As the electric grid relies more on intermittent renewable power, predicting grid stability becomes crucial. Scientists from Oak Ridge National Laboratory (ORNL) and the University of Tennessee, Knoxville (UTK), have developed an algorithm that utilizes signals from pumped storage hydropower projects to accomplish this. By incorporating information from low-cost grid sensors and the unique signal generated by pumped storage hydropower, the algorithm provides real-time estimations of grid inertia and enhances situational awareness. This groundbreaking method offers valuable insights and prepares grid operators for potential grid instability.

Hydropower is a renewable energy source that directly connects to the grid, providing stability through inertia. Pumped storage hydropower (PSH) is a specific type of hydropower that pumps water from a lower to an upper reservoir during times of low power demand, effectively creating an energy storage bank. When power demand is high, the water is routed back to the lower reservoir through turbines, generating electricity. However, when the pumps shut down, they always stop at a fixed power level, creating a distinct signal on the grid that can be utilized to calculate overall inertia.

While renewable energy sources like solar and wind are essential for transitioning to a greener grid, they present challenges regarding grid stability. Solar and wind power are connected to the grid using inverters, which convert the direct current (DC) power generated by renewables into alternating current (AC) power for transmission. This conversion process reduces the amount of inertia provided by these energy sources. Consequently, grids reliant on inverter-connected renewable energy have less tolerance for sudden changes, such as storm damage or unusual demand peaks.

To address the challenges posed by inverter-connected renewable energy, researchers at ORNL and UTK developed a new algorithm. This algorithm combines the PSH signal with data collected from low-cost grid sensors deployed nationwide through the FNET/GridEye system. By incorporating both the PSH signal and sensor data, the algorithm delivers accurate estimations of grid inertia in real-time.

To promote ease of use for grid operators, the research team also designed a visualization interface to monitor grid inertia using the algorithm. This visualization tool allows operators to efficiently prepare for potential grid instability by providing them with essential information. The validity of this new approach was confirmed through collaboration with utilities and power regulating authorities in the western and eastern United States, where pumped storage hydropower plays a significant role.
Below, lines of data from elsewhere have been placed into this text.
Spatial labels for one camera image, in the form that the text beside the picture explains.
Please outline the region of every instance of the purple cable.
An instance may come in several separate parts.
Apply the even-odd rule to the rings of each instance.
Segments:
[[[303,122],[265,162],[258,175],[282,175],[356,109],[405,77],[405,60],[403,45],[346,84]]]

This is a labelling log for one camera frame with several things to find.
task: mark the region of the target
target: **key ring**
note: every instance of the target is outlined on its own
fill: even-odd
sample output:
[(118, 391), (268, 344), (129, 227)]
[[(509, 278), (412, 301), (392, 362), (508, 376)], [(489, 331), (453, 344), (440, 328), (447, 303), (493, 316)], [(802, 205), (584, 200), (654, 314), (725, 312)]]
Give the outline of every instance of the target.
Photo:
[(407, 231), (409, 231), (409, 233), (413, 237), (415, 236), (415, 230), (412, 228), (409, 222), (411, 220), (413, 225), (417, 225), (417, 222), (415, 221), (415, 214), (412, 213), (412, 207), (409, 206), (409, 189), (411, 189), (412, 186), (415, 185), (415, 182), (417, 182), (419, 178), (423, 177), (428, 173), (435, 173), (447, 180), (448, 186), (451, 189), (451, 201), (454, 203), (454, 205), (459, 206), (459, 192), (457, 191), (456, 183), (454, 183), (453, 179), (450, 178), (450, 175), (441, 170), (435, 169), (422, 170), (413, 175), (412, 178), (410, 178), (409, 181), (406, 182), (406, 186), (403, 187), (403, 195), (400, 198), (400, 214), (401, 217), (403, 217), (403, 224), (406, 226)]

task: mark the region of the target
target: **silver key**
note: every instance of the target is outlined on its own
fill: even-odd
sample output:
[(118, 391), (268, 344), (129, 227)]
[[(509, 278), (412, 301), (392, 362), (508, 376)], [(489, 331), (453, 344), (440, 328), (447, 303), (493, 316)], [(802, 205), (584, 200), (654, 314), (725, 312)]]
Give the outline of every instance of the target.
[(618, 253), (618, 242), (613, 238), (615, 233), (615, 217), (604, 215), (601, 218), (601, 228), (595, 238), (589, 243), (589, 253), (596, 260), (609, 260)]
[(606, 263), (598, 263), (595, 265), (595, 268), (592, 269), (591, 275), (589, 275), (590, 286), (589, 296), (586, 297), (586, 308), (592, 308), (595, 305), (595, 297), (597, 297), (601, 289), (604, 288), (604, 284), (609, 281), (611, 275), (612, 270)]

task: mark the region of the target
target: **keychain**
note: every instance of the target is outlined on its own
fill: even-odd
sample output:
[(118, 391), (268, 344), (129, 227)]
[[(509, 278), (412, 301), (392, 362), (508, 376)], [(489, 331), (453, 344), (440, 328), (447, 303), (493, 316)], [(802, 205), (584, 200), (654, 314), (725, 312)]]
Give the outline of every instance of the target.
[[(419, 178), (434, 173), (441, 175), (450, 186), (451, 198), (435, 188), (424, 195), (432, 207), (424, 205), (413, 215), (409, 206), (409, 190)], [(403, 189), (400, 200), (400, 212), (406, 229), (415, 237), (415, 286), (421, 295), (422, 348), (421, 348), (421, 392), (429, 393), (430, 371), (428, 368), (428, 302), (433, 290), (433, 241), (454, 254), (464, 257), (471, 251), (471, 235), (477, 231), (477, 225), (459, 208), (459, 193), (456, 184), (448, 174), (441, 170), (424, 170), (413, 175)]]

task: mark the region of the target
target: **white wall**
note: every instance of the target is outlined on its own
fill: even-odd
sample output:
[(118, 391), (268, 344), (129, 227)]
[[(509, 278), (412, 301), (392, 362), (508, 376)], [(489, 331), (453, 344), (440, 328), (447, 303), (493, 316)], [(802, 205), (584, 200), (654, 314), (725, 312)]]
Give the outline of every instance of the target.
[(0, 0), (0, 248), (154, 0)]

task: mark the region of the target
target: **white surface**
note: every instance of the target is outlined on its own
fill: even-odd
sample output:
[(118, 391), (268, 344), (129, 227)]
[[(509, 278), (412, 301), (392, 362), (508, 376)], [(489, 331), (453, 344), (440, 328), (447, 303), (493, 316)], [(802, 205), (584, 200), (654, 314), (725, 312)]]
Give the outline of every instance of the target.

With the increasing integration of renewable energy sources, the importance of grid situational awareness and stability grows. The algorithm developed by the scientists from ORNL and UTK, in conjunction with the visualization interface, contributes significantly to this goal. By demonstrating the crucial role of inertia and the impact of pumped storage hydropower, the algorithm facilitates the integration of intermittent renewable energy into the grid. Utilities and grid coordinating authorities, such as the North American Electric Reliability Corporation, are currently evaluating the visualization tool and considering its implementation.

The new algorithm developed by scientists at ORNL and UTK, utilizing signals from pumped storage hydropower projects, offers a groundbreaking approach to predict grid stability. By combining the PSH signal and data from low-cost grid sensors, the algorithm provides real-time estimations of grid inertia and enhances situational awareness. The accompanying visualization tool further aids grid operators in monitoring grid stability and prepares them for potential instability. This innovative approach will play a vital role in the future of grid stability as renewable energy sources become increasingly predominant.